My first costume was a princess, then the following year my sisters and I were all Strawberry Shortcake .. ick .. didn't start being the cool stuff until I was old enough to pick out mine own


----------



## Blackwidow (Jul 9, 2005)

Sinister, I'm happy to hear that you're feeling better.


----------



## Sinister (Apr 18, 2004)

Blackwidow said:


> Sinister, I'm happy to hear that you're feeling better.


Actually, I'll never be 100% better. I have days when I feel real good and it lasts for a little while, then it's back to the ol' pain factory. I appreciate the well wishes though, BW.


----------



## Papa Bones (Jul 27, 2005)

My first costume was a soldier.. I only remember that because for some weird reason there was a string hanging from my rifle and it got tangled in some leaves on the sidewalk and pulled them behind me.
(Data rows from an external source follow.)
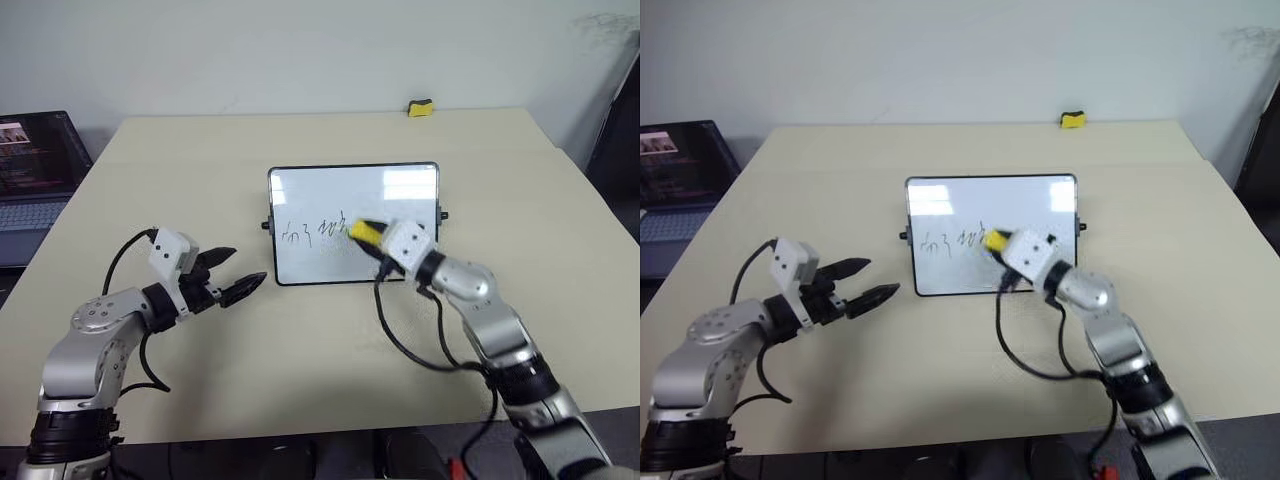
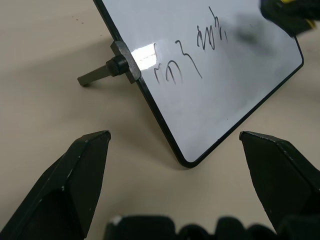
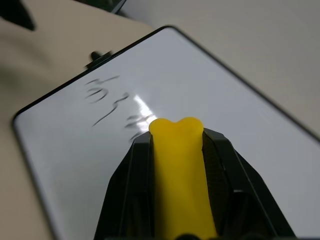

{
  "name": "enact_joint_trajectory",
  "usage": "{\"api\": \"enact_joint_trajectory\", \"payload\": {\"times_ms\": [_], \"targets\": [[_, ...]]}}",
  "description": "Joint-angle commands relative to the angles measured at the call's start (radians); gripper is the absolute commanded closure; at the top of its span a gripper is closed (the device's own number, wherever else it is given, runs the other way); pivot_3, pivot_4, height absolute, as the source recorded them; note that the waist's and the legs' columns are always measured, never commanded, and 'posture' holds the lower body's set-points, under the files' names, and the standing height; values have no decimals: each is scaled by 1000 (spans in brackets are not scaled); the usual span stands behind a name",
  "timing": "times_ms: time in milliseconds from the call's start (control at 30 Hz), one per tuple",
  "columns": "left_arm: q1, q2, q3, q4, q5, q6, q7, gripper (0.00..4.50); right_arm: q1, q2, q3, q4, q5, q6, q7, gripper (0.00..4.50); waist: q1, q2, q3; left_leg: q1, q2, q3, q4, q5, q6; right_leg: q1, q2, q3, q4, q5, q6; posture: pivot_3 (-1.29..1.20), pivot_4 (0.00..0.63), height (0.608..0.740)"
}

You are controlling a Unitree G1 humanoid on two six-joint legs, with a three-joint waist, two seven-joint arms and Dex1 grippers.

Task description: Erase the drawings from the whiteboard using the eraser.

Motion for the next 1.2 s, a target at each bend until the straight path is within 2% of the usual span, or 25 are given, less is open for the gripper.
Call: {"api": "enact_joint_trajectory", "payload": {"times_ms": [33,300,500,733,833,1067,1200], "targets": [[-14,32,11,-46,-11,4,-14,0,-88,27,-15,126,-33,-95,-69,3514,1,0,0,0,0,0,0,0,0,0,0,0,0,0,0,0,150,740],[-106,50,-27,1,3,3,-51,0,-201,86,5,383,-70,-180,-131,3514,1,0,0,-1,0,1,0,0,0,0,0,0,-1,0,0,0,150,740],[-126,49,-38,1,1,12,-60,0,-128,105,97,467,-116,-172,-52,3515,-12,0,0,1,0,2,-1,0,0,0,0,1,0,0,0,0,150,740],[-130,55,-38,9,-3,18,-69,0,-90,84,159,547,-180,-242,-57,3515,-12,0,-1,9,0,2,1,-1,3,7,1,1,5,2,-1,0,150,740],[-132,60,-34,19,-1,20,-73,0,-120,89,132,548,-174,-282,-94,3515,-11,0,0,22,1,2,0,-1,3,20,1,1,3,1,-1,0,150,740],[-120,69,-21,42,3,17,-74,0,-245,117,10,565,-123,-349,-262,3515,-8,0,1,20,0,1,1,0,3,17,2,1,4,2,-1,0,150,740],[-106,70,-19,35,-2,19,-73,0,-303,146,-19,613,-118,-352,-298,3515,-8,0,1,19,1,2,-1,0,3,16,1,1,3,2,-1,0,150,740]]}}
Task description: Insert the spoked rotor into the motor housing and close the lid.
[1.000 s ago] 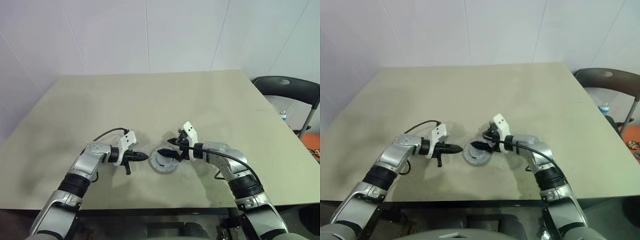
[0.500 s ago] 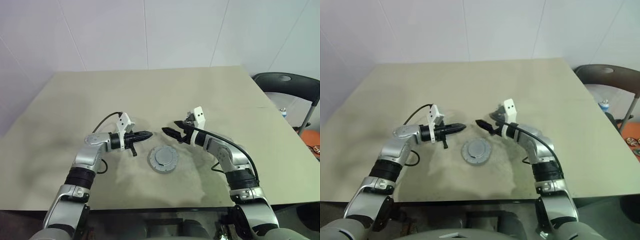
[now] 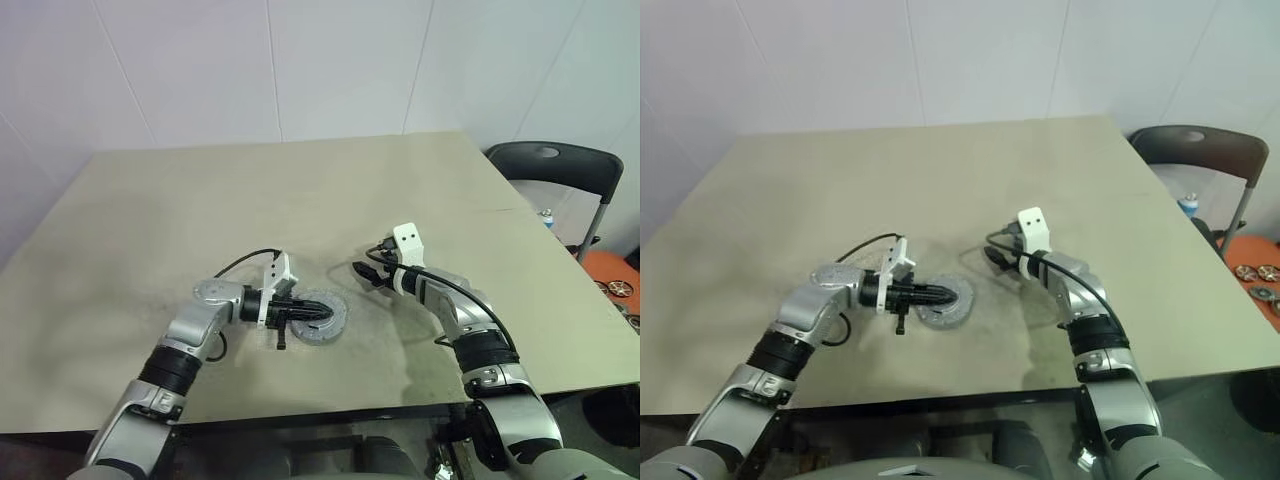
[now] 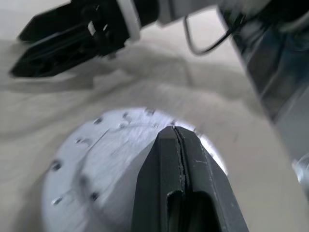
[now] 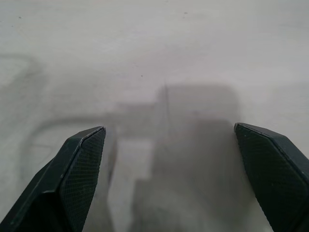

I freaked out because the leaves were following me.


----------



## death2u (May 16, 2004)

The Statue of Liberty.

That wasn't my first, but that is the only one I can remember because my mom would dress us like that every damn year....and I hated it so freaking much.


----------



## SuFiKitten77 (Jul 19, 2005)

Damn .. I have heard of being patriotic but that's just silly  .. woul've drove me nuts


----------



## Blackwidow (Jul 9, 2005)

Papa Bones said:


> My first costume was a soldier.. I only remember that because for some weird reason there was a string hanging from my rifle and it got tangled in some leaves on the sidewalk and pulled them behind me. I freaked out because the leaves were following me.


LOL!


----------



## haunt_master11 (Aug 26, 2005)

My first costume was a wizard. I had a hat, a cape with moons and stars all over it. I remember my best friend couldn't come trick or treating though because she was sick, and a year too young. Then some years went by and I was a mud monster, a monster I created, and Freddy Krueger!!!!


----------



## Black Cat (Aug 20, 2005)

I don't remember what my first halloween costume was but I do remember those costumes that came in a box with the little plastic mask and the outfit that you tied with strings to close the back. My favorite costume was the clown costume that my Mom made for me. It was a one piece baggy blue jumpsuit type costume with these huge red pompoms as the buttons on the front and I wore a big red wig and white spots on my cheeks. I think that was the first year I didn't have to wear one of those silly hard plastic masks that dug into your face and eyes.


----------



## Forbidden Crypts (Sep 5, 2004)

My very first costume (and everyone after that actually) was one of those cheap ass 1960's costumes they sold at the grocery store for $3.00 with the mask that had the little elastic thread that held it onto your face.. My first one when I was 7 in 1963 was Frankenstein. I wore it again the next year, and then switched to a skeleton costume that I wore the next two years, and then my last two years of TOT'ing at ages 11 and 12 I wore a Superman Costume. It was tradition in our area at that time that once you became a teen (13) you stopped TOT'ing, and started helping your parents hand out candy.


----------